Prevention of the use of the financial system for the purposes of money laundering or terrorist financing: transparency of financial transactions and of corporate entities

2016/0208(COD)

PURPOSE: to enhance transparency in order to fight against terrorist financing, tax evasion money laundering.

PROPOSED ACT: Directive of the European Parliament and of the Council.

ROLE OF THE EUROPEAN PARLIAMENT: the European Parliament decides following the ordinary legislative procedure on an equal footing with Council.

BACKGROUND: Directive (EU) 2015/849 of the European Parliament and the Council constitutes the main legal instrument in the prevention of the use of the Union's financial system for the purposes of money laundering and terrorist financing.  That Directive must be transposed by 26 June 2017.

Recent terrorist attacks have brought to light emerging new trends, in particular regarding the way terrorist groups finance and conduct their operations. 

Currently, gaps still exist in the oversight of the many financial means used by terrorists, from cash and trade in cultural artefacts to virtual currencies and anonymous pre-paid cards.
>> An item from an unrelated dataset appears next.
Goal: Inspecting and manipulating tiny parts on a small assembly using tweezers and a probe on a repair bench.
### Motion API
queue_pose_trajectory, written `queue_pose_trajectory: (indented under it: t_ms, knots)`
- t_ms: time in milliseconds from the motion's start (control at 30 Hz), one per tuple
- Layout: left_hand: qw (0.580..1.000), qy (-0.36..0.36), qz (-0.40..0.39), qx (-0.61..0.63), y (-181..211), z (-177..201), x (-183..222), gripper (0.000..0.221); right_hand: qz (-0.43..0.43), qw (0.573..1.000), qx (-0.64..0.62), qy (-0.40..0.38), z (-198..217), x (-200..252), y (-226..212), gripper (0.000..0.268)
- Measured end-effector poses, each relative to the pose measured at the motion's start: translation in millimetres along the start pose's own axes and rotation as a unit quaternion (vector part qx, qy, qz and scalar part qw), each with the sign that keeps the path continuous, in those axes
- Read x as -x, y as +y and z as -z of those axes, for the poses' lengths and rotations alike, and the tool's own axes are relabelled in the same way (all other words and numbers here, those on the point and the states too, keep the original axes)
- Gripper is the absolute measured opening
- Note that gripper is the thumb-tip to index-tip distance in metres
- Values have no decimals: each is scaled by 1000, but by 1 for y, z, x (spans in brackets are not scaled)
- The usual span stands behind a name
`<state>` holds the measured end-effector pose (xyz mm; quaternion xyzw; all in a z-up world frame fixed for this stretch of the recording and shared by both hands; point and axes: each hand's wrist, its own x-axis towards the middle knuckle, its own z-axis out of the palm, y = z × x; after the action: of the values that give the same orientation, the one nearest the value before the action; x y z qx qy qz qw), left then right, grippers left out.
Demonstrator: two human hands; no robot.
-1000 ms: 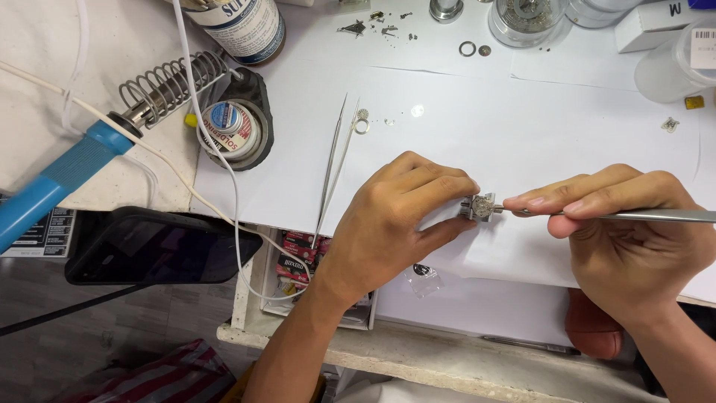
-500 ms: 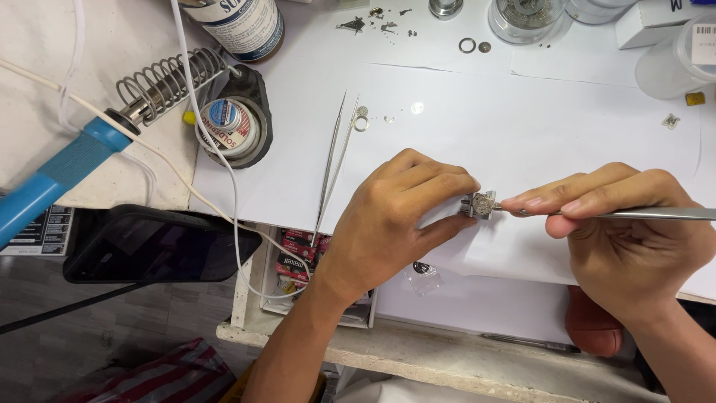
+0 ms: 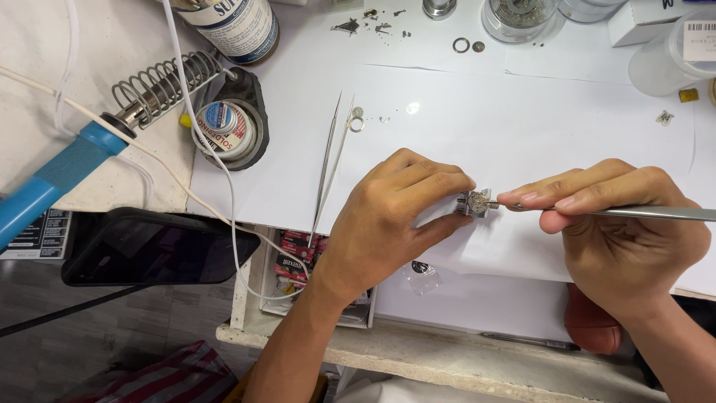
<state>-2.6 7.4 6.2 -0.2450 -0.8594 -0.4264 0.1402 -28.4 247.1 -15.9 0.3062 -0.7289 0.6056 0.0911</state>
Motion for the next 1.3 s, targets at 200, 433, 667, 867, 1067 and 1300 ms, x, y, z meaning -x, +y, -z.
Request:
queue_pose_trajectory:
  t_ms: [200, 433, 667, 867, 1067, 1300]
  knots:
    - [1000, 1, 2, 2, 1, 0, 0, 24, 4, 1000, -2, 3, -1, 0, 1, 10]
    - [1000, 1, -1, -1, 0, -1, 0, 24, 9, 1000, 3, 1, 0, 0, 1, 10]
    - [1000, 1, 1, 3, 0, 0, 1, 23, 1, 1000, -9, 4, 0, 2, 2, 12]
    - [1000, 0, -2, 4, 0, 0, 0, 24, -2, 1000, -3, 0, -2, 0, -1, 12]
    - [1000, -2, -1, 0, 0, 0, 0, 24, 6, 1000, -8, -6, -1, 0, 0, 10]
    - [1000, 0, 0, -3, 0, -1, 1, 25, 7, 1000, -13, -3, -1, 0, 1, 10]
In addition to terrorist financing issues, offshore jurisdictions are often used as locations of intermediary entities that distance the real owner from the assets owned, often to avoid or evade tax.

On 2 February 2016, the Commission presented an action plan for strengthening the fight against terrorist financing which underscores the need to adapt to new threats and to improve the present framework to that effect.

On 22 April 2016 the informal ECOFIN Council also called for action in particular to: (i) enhance the accessibility of beneficial ownership registers, (ii) clarify the registration requirements for trusts, (iii) speed up the interconnection of national beneficial ownership registers, (iv) promote automatic exchange of information on beneficial ownership, and (v) strengthen customer due diligence rules

In its resolution of 16 December 2015, the European Parliament had already stressed that improved transparency, coordination and convergence in relation to corporate tax policies provides an effective framework to guarantee fair competition between firms in the Union and protect state budgets from adverse outcomes.

IMPACT ASSESSMENT: the Impact Assessment draws on relevant reports issued by Union and international organisations such as the European Banking Authority (EBA), the European Central Bank (ECB), Europol, the Bank for International Settlements (BIS), and the FATF.

The need to formulate specific regulatory provisions was retained as essential and as being the most appropriate option.

CONTENT: the proposal sets out a series of measures to better counter the financing of terrorism and to ensure increased transparency of financial transactions and of corporate entities under the preventive legal framework in place in the Union, namely Directive (EU) 2015/849 (the "4AMLD"). It also sets out certain consequential changes to the relevant company law rules under Directive 2009/101/EC.

The amendments to the 4AMLD relate to the following points:

  • Designate virtual currency exchange platforms as obliged entities: in order to improve the detection of suspicious virtual currency transactions, it is proposed to include virtual currency exchange platforms as well as custodian wallet providers within the scope of the Directive.
  • Set lower maximum transaction limits for certain pre-paid instruments: it is proposed to suppress anonymity for the online use of reloadable and non-reloadable prepaid cards, and reduce the existing EUR 250 threshold for anonymous prepaid cards to EUR 150 when used face-to-face.
  • Enable Financial Intelligence Units (FIUs) to request information on money laundering and terrorist financing from any obliged entity: the proposal clarifies the FIUs' mandate to request supplementary information from any obliged entity and have direct access to information held by obliged entities.
  • Enable FIUs and competent authorities to identify holders of bank and payment accounts: the Commission proposes to require Member States to set up automated centralised mechanisms - such as a central registry or an electronic data retrieval system – at Member State level, allowing for the swift identification of account holders. This mechanism would be directly accessible to national FIUs and potentially other competent authorities active in the field of anti-money laundering or counter-terrorist financing.
  • Harmonise the EU approach towards high-risk third countries: it is proposed to modify the 4AMLD by providing a prescriptive list of enhanced customer due diligence measures to be applied by obliged entities, combined with an illustrative list of countermeasures that could be applied when dealing with high-risk third countries designated by the Commission.
  • Improve access to the beneficial ownership registers: Member States will make public certain information of the beneficial ownership registers on companies and business-related trusts. Information on all other trusts will be included in the national registers and available to parties who can show a legitimate interest. The beneficial owners who have 10% ownership in certain companies that present a risk of being used for money laundering and tax evasion will be included in the registries. The threshold remains at 25% for all other companies.
  • Interconnection of the registers: the proposal provides for the direct interconnection of the registers to facilitate cooperation between Member States.

Extending the information available to authorities: the Commission proposes that existing, as well as new, accounts should be subject to due diligence controls.